> MATERIALS PROVIDED

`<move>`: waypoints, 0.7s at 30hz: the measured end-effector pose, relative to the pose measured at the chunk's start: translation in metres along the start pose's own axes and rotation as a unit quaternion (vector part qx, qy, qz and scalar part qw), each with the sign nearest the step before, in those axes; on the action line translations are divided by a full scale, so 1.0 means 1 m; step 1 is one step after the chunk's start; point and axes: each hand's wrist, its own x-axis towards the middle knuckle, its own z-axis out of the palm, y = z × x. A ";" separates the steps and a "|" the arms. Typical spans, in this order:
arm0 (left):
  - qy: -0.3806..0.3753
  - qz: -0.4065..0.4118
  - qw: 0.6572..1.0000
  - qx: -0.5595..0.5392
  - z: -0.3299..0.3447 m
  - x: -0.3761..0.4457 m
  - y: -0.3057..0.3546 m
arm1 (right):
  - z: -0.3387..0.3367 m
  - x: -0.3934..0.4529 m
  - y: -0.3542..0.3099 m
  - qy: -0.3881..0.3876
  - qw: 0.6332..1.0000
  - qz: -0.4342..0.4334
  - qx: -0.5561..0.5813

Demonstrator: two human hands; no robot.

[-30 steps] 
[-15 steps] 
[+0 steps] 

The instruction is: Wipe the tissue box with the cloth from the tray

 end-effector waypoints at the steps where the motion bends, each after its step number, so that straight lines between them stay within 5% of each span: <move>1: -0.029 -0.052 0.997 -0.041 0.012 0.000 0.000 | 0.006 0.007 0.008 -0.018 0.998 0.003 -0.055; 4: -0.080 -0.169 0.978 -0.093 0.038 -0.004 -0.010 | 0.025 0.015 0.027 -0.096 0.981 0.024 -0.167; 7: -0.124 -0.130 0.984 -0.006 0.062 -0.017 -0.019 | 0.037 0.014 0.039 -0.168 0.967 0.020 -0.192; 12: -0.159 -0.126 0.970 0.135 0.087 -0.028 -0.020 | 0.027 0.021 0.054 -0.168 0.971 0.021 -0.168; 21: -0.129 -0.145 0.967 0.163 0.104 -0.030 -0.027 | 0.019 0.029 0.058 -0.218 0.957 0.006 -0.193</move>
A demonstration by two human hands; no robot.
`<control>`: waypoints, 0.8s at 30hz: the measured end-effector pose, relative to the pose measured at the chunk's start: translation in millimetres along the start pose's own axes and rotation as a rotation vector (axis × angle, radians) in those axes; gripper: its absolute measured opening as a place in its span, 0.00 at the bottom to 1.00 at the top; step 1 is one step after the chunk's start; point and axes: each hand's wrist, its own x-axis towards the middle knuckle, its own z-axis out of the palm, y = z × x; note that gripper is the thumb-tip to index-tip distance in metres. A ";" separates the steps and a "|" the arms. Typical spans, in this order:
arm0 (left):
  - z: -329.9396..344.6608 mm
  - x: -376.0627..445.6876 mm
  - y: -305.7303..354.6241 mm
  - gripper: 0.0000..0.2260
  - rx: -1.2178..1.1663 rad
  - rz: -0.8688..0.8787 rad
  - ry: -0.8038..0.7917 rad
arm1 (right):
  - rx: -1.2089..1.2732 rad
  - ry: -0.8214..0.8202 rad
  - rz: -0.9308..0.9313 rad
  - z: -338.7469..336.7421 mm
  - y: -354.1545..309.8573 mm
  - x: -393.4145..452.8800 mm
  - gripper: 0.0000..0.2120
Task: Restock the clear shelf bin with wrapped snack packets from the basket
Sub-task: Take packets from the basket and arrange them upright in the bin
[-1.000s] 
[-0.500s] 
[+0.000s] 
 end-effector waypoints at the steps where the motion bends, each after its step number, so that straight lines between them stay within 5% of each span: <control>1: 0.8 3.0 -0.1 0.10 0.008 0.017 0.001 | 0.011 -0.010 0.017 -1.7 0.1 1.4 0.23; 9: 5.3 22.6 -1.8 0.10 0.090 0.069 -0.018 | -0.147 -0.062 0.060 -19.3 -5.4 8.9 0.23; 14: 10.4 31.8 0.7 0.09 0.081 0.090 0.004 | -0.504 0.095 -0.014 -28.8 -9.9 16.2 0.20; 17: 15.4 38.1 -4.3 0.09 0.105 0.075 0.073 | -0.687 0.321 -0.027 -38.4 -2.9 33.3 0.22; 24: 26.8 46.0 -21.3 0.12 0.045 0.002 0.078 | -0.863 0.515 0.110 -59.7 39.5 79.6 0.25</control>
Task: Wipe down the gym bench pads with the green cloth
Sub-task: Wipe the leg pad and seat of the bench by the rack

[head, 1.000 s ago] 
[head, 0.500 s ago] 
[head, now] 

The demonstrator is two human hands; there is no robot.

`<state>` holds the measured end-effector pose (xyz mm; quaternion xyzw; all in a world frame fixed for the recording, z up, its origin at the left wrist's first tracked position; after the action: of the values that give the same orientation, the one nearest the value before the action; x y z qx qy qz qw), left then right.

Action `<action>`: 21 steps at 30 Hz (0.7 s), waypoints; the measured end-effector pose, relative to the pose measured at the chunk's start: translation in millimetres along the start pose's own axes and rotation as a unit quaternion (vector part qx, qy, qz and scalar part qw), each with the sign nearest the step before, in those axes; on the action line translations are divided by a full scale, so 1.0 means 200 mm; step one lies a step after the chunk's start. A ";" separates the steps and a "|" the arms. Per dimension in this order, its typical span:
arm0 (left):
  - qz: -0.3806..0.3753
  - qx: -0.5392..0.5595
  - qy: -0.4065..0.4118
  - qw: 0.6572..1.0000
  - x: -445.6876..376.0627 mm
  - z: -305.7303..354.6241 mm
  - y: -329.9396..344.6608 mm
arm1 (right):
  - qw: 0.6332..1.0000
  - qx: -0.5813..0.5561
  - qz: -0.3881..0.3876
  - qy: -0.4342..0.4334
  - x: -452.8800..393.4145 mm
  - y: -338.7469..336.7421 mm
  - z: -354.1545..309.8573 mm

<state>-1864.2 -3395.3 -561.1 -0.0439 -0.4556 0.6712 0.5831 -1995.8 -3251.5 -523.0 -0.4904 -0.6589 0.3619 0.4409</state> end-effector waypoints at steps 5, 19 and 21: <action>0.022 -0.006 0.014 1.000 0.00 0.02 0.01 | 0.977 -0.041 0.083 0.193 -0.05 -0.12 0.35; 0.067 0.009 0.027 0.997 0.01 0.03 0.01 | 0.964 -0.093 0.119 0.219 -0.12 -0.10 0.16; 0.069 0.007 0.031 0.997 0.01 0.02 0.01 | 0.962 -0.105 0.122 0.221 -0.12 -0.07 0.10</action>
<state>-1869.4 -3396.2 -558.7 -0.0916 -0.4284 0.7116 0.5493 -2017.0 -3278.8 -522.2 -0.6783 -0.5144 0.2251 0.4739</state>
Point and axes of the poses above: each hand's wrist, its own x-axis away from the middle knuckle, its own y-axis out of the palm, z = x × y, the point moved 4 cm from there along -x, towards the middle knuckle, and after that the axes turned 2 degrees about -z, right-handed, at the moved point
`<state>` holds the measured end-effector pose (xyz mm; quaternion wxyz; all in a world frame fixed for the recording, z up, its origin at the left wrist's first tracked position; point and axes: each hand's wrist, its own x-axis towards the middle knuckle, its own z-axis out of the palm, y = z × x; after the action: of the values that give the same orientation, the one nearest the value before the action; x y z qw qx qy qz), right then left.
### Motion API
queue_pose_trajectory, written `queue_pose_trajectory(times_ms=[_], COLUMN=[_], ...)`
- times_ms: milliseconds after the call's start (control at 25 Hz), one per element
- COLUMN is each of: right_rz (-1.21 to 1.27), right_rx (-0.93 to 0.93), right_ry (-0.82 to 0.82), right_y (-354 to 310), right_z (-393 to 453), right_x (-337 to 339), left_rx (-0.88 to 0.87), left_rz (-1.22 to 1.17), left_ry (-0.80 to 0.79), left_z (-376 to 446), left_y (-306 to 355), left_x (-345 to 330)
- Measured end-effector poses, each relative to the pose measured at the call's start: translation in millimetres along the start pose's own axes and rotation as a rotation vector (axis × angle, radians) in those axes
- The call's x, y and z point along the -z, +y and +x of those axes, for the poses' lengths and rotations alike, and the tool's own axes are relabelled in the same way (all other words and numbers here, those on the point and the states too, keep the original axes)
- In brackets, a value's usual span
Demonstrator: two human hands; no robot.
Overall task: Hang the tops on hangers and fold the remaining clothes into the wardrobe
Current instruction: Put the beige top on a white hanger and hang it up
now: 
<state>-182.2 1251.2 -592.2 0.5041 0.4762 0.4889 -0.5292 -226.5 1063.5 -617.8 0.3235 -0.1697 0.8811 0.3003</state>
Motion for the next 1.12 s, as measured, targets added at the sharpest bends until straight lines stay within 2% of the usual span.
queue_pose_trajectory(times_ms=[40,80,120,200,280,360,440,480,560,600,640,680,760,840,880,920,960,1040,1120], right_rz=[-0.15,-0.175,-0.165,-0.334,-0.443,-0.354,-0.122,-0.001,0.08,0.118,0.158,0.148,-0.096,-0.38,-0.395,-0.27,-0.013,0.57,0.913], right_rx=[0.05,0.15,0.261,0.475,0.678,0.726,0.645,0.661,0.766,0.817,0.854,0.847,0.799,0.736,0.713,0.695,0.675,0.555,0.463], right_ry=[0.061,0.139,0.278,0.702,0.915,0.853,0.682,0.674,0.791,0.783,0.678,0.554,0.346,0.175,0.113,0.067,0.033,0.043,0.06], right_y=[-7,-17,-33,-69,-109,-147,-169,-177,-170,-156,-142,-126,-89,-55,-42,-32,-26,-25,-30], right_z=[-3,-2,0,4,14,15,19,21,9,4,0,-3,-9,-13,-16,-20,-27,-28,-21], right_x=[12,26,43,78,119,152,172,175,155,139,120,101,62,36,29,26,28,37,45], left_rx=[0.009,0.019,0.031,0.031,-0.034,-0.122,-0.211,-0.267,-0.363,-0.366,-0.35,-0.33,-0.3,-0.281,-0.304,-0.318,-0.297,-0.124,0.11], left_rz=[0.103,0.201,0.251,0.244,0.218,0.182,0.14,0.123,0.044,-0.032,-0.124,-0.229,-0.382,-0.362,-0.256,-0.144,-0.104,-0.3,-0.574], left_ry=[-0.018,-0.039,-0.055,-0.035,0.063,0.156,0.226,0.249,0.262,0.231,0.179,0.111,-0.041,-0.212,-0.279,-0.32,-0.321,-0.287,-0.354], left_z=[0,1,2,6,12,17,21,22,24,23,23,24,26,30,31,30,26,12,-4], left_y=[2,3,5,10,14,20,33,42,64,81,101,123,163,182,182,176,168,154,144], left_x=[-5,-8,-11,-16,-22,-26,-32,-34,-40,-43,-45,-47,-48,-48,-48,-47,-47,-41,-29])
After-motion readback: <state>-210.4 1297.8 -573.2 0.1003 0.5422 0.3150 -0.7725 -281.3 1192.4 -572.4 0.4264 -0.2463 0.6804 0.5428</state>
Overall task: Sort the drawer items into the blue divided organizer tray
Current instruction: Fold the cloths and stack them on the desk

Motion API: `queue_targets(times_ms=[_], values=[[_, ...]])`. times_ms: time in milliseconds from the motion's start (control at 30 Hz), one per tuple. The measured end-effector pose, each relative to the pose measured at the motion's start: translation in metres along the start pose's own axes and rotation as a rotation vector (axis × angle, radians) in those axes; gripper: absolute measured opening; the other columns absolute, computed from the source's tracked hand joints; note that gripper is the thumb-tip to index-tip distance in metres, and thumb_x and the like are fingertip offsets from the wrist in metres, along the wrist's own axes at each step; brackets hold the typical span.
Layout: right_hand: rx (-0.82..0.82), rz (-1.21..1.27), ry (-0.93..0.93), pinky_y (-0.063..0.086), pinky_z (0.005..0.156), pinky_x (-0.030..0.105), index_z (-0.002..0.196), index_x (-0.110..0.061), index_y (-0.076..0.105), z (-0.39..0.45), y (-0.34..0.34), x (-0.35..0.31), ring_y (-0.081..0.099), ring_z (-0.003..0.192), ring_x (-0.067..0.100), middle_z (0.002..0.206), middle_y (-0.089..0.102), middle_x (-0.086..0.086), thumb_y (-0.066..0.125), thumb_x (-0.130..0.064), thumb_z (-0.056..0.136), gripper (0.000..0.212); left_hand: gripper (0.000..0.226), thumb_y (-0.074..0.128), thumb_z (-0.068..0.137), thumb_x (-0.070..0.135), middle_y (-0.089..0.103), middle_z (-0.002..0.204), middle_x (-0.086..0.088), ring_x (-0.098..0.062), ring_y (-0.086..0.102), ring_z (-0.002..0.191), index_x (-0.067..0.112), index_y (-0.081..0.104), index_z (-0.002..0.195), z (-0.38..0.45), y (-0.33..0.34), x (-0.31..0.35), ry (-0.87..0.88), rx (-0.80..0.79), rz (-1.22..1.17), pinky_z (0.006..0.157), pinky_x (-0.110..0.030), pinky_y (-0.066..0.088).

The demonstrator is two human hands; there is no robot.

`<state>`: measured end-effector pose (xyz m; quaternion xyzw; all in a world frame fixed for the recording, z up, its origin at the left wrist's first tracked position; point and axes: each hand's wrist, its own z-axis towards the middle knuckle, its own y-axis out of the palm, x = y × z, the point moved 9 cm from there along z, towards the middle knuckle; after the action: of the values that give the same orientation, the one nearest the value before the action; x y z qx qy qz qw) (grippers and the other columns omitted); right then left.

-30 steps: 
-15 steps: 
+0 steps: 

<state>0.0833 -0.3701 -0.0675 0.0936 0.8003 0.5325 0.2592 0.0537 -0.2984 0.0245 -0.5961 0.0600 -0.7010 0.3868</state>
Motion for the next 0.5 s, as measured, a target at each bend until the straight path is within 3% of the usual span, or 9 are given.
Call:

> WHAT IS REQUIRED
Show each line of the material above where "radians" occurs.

> EXERCISE RESPONSE
`<control>`: waypoints, 0.8s at 30hz: the measured end-effector pose, relative to the pose measured at the chunk's start: translation in millimetres along the start pose's own axes and rotation as a rotation vector (axis × angle, radians) in those axes; gripper: its absolute measured opening as a place in its span, 0.00 at the bottom to 1.00 at the top; step 1 is one step after the chunk's start; point and axes: each hand's wrist, its own x-axis towards the middle knuckle, its own z-axis out of the palm, y = z × x; note that gripper is the thumb-tip to index-tip distance in metres. A ";" separates the steps and a "|" the arms. Typical spans, in this order:
- Measured end-effector poses, each relative to the pose measured at the call's start: translation in millimetres along the start pose's own axes and rotation as a rotation vector (axis × angle, radians) in those axes
Motion API: `queue_targets(times_ms=[_], values=[[_, ...]])`. times_ms: time in milliseconds from the motion's start (control at 30 Hz), one per tuple. The measured end-effector pose, each relative to the pose measured at the motion's start: translation in metres along the start pose's own axes and rotation as a rotation vector (axis × angle, radians) in those axes; gripper: absolute measured opening; the other columns absolute, computed from the source's tracked hand joints; note that gripper is the thumb-tip to index-tip distance in metres, and thumb_x and the like are fingertip offsets from the wrist in metres, along the wrist's own axes at each step; brackets hold the typical span.

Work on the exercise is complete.